By Bob Smizik / Special to the Post-Gazette
It is a source of great irritation to me that what once was a deservedly rich tradition of postseason college football games has evolved into a shameless parade of totally meaningless contests that exist solely to provide programming for ESPN.
If further annoys me that the media, -- and in the case of Pitt’s involvement in the Little Caesars Pizza Bowl that would mean the Pittsburgh contingent -- treats these games as if they are not just important but more important than regular-season games. They’re not.
And it frosts me no end that many of the Pitt players were forced to miss Christmas with their families in order to play in a football game in Detroit against an opponent from a lesser conference.
Pitt had little to gain and much to lose by playing Bowling Green. But ESPN rules.
That said, Pitt vs. Bowling Green was a highly entertaining game and what little there was for the Panthers to gain they took -- every last drop in a 30-27 win.

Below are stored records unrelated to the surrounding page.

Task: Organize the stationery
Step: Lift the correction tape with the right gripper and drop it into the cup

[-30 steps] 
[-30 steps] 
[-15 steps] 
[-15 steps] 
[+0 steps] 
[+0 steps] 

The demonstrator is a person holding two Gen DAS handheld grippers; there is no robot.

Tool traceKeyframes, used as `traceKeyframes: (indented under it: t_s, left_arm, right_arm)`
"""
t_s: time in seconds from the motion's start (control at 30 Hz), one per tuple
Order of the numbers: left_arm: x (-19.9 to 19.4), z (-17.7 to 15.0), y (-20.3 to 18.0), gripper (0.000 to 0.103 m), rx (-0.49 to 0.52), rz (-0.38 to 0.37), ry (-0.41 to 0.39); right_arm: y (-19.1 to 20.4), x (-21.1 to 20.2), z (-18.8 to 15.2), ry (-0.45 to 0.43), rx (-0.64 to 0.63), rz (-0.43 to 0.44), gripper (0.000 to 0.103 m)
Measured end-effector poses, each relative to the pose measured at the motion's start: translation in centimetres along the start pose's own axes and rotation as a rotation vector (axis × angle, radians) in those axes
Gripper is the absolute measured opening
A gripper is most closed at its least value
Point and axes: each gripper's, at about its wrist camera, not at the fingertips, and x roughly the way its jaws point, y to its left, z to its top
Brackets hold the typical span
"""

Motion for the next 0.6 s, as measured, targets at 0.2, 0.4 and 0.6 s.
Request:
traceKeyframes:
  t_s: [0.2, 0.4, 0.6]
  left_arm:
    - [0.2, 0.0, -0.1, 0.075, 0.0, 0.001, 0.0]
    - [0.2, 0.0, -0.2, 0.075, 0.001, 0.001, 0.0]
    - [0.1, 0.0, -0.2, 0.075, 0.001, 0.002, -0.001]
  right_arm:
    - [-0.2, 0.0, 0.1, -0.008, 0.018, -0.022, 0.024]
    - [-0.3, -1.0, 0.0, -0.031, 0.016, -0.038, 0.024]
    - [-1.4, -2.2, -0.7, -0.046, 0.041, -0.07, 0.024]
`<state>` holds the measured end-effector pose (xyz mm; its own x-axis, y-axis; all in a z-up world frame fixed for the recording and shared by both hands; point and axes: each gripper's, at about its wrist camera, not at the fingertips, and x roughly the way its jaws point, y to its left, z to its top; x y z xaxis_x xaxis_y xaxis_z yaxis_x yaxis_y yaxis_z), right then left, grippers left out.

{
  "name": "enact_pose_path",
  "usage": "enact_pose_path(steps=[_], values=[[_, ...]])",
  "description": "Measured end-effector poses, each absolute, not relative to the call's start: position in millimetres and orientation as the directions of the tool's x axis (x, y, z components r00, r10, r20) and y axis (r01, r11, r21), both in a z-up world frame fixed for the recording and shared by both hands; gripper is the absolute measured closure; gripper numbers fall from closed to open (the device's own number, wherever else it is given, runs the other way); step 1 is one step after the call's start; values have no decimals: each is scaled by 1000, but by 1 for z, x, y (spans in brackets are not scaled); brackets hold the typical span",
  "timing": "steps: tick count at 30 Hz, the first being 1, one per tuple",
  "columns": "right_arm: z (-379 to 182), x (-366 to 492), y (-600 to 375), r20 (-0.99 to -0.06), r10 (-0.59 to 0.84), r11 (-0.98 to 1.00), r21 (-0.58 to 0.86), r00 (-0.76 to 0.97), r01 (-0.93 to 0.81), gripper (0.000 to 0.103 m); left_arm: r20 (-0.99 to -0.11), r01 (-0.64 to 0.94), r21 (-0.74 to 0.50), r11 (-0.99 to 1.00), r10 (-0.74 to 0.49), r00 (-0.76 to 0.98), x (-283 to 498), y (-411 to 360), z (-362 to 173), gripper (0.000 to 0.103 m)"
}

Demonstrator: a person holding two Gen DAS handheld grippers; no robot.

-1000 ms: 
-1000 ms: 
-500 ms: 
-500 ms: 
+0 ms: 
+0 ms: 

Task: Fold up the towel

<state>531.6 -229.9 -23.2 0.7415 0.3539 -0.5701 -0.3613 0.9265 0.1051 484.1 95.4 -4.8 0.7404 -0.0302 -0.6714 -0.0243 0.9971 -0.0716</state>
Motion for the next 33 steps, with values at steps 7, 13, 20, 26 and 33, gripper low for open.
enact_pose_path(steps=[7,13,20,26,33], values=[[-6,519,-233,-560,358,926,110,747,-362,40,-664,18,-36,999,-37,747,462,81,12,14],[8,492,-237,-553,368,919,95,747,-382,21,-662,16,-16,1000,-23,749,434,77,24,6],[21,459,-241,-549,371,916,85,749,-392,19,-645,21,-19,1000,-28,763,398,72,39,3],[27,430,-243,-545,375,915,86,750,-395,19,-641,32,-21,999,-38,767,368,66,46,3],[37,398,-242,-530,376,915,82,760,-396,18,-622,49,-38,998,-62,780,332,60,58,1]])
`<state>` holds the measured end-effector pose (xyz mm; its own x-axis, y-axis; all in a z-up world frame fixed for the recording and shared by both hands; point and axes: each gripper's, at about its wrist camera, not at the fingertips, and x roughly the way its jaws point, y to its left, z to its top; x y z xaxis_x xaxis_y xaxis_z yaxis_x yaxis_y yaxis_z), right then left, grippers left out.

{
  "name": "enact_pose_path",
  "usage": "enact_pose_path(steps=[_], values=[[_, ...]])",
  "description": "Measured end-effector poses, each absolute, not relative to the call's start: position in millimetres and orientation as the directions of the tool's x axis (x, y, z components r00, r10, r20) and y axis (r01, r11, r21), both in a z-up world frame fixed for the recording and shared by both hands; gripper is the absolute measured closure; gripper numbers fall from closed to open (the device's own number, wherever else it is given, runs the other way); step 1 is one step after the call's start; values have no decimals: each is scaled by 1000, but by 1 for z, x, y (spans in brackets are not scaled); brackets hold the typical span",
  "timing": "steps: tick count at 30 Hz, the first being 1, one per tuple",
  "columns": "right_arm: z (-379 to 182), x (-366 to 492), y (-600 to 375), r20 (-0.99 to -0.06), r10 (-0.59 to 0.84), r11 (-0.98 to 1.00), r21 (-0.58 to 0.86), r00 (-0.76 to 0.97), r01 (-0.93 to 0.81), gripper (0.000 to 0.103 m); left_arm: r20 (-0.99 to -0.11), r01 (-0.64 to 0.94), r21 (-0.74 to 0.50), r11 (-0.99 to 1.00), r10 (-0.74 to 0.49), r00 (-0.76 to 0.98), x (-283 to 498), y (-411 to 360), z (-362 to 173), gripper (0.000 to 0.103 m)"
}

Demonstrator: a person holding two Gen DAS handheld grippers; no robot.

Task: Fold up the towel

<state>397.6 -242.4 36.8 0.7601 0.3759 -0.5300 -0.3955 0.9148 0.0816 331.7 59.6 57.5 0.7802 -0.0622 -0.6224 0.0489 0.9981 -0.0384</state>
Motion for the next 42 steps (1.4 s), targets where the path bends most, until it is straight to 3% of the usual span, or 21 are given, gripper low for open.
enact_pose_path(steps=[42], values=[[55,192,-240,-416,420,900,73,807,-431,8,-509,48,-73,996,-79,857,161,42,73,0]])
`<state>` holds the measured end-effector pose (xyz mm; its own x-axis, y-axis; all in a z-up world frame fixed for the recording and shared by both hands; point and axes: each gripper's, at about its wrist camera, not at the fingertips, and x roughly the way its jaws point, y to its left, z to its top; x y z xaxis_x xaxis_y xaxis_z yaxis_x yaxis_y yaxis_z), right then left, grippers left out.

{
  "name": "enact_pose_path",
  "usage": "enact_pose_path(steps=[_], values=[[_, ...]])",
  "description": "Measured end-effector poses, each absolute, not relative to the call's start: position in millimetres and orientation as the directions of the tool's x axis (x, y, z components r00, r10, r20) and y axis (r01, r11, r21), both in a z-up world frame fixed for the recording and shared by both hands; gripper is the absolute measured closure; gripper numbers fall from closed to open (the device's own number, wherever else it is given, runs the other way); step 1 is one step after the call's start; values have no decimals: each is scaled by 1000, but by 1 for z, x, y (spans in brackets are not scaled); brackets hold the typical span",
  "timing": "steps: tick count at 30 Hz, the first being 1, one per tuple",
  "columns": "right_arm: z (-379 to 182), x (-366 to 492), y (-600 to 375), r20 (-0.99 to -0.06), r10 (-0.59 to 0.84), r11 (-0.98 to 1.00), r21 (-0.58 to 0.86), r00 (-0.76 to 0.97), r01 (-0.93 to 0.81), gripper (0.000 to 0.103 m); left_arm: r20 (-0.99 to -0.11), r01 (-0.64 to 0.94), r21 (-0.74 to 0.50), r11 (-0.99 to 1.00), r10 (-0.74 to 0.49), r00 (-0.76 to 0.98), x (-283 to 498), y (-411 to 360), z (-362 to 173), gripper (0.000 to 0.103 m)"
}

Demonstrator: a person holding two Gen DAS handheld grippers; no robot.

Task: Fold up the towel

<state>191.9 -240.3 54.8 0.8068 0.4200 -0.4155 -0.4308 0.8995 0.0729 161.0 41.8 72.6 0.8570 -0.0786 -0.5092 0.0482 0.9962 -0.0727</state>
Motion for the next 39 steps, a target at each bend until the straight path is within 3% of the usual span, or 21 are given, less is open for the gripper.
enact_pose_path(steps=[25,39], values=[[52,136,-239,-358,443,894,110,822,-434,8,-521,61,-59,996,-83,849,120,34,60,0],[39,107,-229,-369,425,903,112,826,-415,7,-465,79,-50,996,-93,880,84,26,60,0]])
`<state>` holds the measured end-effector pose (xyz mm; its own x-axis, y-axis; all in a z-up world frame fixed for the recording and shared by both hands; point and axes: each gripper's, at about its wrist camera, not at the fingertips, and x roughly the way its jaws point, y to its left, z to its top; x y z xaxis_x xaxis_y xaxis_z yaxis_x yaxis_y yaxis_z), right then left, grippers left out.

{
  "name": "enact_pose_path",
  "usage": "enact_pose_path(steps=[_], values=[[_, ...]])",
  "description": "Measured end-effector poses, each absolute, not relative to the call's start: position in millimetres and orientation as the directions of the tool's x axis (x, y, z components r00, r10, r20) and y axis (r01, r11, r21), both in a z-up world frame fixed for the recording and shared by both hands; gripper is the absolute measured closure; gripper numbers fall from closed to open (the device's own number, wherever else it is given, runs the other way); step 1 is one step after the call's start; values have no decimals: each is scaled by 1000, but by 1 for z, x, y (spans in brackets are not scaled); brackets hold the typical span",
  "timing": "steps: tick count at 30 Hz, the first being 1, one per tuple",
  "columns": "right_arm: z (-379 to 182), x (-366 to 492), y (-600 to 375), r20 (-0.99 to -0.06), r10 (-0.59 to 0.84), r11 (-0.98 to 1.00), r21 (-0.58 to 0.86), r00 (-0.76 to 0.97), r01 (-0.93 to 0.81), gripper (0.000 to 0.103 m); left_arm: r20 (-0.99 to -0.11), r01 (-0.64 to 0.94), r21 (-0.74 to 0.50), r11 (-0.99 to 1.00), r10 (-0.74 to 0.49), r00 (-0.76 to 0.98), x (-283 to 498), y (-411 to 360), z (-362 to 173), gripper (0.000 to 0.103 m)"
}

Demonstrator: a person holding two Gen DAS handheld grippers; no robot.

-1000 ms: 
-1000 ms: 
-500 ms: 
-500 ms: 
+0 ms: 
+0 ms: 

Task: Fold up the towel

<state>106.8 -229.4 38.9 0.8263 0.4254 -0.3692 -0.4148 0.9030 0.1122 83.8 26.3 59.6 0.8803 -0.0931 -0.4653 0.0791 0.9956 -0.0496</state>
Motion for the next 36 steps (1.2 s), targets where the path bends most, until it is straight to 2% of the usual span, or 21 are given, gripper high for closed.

Although Bowling Green had been installed as a solid favorite, it was clear almost from the outset that Pitt owned a significant physical advantage. The Panthers bullied the Falcons on both sides of the ball and there was no more clear evidence of that than the performance of freshman running back James Conner. He was an absolute beast as he threw off Bowling Green tacklers like they were midget league players en route to gaining 229 yards on 26 carries.
To make the night a touch more special, Conner took some snaps when Pitt was on defense. He had been an outstanding defensive player in high school.
It was man against boy in a performance that long will be remembered.
Conner had some outstanding games during the regular season -- 173 yards against Duke, 102 vs. North Carolina -- but mostly was held in check by ACC opponents. It will be interesting to follow his career, as he gets stronger and wiser, to see how he will fare in conference play.
Just as noteworthy for Pitt was the performance of redshirt freshman quarterback Chad Voytik. He was used so sparingly by coach Paul Chryst during the regular season that a belief had understandably developed among some that he wasn’t cut out for this level of play.
He took a long stride toward erasing that last night when he replaced injured Tom Savage to start the second half. Although the play calls wisely revolved around Conner, Voytik was there when needed.
On Pitt’s first possession of the fourth quarter, with the game tied at 20, Voytik threw a near-perfect pass to streaking Tyler Boyd that was good for 62 yards to the BGU 11. Two plays later, Voytik, seeing the open field, sprinted 5 yards for a touchdown.
Later in the quarter, he ran 19 yards to jump start a drive that resulted in a game-winning field goal by Chris Blewitt. For the game, Voytik completed five of nine passes for 108 yards.
In retrospect, Chryst looks foolish for not allowing Voytik more game experience as the clear successor to a fifth-year senior. It’s not like Savage was Dan Marino. He deserved to be the starter but, as last night showed, he was not irreplaceable.
Boyd was his usual remarkable self, one of the best freshman wide receivers in the country. No one should be surprised if he sets all of the Pitt receiving records before he leaves for the NFL. He caught eight passes for 173 yards and also had a 54-yard punt return.
A satisfying end to an otherwise disappointing season.